Data excerpts
——————————

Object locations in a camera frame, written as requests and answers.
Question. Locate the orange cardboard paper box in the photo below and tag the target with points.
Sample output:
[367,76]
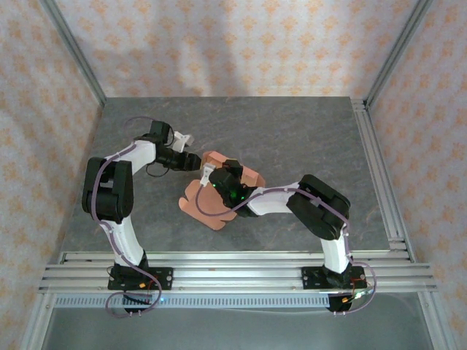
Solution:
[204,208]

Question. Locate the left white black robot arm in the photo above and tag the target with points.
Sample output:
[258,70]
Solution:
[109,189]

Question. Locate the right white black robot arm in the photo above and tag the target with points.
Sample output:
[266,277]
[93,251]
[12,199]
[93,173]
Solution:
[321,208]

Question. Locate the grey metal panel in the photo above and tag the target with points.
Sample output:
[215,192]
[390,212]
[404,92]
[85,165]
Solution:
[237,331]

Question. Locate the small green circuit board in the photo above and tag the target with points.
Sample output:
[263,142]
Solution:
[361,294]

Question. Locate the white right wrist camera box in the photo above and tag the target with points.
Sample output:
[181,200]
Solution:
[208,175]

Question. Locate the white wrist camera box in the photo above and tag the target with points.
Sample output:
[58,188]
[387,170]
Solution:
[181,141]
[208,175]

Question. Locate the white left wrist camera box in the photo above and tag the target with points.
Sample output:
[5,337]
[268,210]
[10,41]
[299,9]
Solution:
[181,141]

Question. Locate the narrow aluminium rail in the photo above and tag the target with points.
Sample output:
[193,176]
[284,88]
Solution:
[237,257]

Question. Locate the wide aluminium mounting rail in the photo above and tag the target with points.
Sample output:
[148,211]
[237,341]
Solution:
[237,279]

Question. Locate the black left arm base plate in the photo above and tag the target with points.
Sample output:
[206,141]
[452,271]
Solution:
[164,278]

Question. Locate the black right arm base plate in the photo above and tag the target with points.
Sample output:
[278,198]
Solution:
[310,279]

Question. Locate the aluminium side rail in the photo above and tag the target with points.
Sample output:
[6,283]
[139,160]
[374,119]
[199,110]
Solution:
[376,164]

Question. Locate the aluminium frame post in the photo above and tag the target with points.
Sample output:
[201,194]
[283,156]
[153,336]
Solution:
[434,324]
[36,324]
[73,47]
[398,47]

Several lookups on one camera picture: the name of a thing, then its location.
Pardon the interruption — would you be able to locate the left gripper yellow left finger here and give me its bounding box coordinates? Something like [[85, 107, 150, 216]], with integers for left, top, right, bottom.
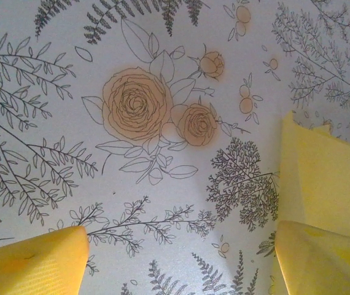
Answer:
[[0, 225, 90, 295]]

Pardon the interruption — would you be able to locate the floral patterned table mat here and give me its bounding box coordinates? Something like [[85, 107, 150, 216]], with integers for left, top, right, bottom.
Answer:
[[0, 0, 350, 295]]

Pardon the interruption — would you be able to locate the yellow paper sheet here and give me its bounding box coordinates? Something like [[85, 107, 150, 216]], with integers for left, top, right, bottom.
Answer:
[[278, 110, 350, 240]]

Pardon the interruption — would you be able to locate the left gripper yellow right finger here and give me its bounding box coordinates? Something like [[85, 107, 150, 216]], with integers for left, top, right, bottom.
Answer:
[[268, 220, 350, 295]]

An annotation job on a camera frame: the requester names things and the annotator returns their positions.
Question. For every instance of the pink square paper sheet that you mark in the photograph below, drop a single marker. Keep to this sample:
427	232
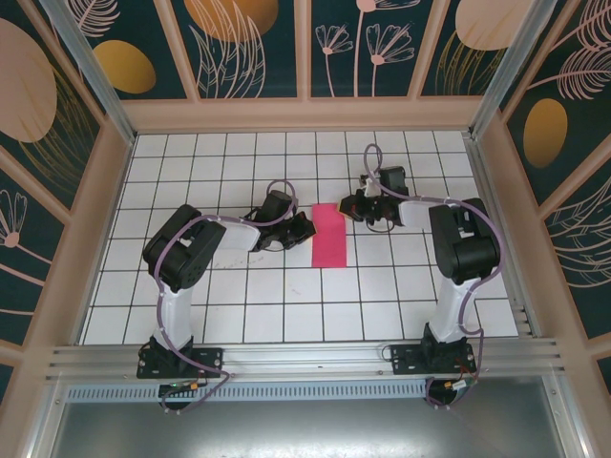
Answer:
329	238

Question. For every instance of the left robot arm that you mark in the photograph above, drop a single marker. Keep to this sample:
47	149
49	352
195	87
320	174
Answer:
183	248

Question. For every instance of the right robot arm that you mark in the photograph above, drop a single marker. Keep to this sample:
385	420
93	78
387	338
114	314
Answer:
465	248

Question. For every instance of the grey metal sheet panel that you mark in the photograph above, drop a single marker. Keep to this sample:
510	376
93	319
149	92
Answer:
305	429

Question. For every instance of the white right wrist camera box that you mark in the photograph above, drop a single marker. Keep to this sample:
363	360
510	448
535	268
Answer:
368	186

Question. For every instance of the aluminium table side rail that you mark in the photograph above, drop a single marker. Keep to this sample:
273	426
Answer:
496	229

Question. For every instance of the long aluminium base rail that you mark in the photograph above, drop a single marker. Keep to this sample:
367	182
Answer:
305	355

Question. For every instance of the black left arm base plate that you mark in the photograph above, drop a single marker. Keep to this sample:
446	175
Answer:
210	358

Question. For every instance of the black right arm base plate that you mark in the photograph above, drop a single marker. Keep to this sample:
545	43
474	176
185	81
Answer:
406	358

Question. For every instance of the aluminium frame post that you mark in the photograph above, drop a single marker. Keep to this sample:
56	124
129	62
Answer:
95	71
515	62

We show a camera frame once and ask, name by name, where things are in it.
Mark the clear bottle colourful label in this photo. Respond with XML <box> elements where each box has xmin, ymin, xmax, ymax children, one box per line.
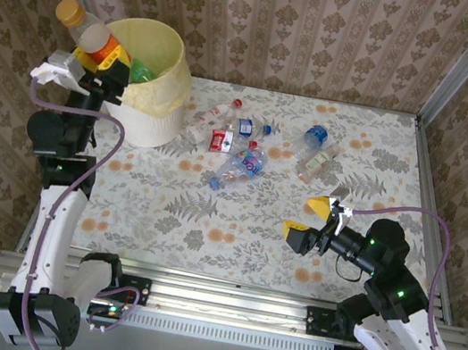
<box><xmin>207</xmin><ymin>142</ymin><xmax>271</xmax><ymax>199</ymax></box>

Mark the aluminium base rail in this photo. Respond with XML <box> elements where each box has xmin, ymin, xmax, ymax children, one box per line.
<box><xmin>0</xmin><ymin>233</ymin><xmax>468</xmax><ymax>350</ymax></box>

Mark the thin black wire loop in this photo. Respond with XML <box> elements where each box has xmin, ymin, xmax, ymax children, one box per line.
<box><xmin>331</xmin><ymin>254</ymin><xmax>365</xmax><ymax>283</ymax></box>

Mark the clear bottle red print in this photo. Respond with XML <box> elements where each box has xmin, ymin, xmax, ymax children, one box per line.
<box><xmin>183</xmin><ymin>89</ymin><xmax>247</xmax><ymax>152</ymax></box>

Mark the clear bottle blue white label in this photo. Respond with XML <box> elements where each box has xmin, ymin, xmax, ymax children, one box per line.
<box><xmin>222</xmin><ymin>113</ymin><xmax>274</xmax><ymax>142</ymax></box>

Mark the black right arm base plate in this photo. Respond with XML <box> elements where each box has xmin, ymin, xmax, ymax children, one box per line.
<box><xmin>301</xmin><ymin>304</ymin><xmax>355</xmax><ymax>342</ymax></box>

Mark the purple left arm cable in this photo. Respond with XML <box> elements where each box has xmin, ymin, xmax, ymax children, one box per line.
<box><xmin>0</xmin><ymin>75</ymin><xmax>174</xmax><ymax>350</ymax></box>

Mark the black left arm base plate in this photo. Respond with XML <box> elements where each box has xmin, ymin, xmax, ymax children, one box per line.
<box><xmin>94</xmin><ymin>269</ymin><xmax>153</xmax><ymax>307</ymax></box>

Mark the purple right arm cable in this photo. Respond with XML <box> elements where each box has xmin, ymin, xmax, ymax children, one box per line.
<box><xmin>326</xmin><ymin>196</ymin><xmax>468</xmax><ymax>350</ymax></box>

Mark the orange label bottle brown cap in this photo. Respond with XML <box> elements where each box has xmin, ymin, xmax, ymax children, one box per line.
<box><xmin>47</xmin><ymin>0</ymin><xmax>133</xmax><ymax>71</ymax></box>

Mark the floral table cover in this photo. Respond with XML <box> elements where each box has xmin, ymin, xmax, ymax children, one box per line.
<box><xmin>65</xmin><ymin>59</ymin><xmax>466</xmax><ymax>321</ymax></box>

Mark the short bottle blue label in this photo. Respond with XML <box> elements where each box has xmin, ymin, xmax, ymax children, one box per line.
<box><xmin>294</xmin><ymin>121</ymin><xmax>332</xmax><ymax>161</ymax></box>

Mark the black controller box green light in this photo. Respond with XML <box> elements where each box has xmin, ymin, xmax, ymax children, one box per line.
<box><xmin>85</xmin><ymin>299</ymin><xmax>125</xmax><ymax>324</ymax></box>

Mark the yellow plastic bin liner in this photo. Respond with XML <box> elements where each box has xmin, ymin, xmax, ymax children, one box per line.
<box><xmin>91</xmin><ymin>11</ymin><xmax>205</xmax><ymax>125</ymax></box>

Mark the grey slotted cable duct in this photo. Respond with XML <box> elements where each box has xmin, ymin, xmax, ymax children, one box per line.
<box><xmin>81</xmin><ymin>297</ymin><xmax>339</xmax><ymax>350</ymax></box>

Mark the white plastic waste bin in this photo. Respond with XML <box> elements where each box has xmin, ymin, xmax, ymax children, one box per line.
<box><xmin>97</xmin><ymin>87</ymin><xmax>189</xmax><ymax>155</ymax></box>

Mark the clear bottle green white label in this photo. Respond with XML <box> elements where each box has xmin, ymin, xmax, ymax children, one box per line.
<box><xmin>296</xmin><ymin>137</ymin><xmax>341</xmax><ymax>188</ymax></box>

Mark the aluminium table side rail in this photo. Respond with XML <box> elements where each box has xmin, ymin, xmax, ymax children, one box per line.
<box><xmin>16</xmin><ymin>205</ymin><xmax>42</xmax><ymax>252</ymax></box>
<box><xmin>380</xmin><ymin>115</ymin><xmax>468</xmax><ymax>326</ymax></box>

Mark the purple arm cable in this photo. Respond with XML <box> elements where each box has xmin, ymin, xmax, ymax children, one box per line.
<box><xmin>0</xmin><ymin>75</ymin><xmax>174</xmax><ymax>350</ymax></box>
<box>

——————————

Task objective -
A reply should hold exactly the lines from the one containing "Mark the aluminium table" through the end of the data above, nothing more.

Task result -
Mark the aluminium table side rail in this photo. Respond with XML <box> elements where each box has xmin, ymin, xmax, ymax children, one box per line.
<box><xmin>16</xmin><ymin>205</ymin><xmax>42</xmax><ymax>252</ymax></box>
<box><xmin>380</xmin><ymin>115</ymin><xmax>468</xmax><ymax>326</ymax></box>

Mark the purple arm cable in this photo. Respond with XML <box> elements where each box has xmin, ymin, xmax, ymax children, one box per line.
<box><xmin>0</xmin><ymin>75</ymin><xmax>174</xmax><ymax>350</ymax></box>
<box>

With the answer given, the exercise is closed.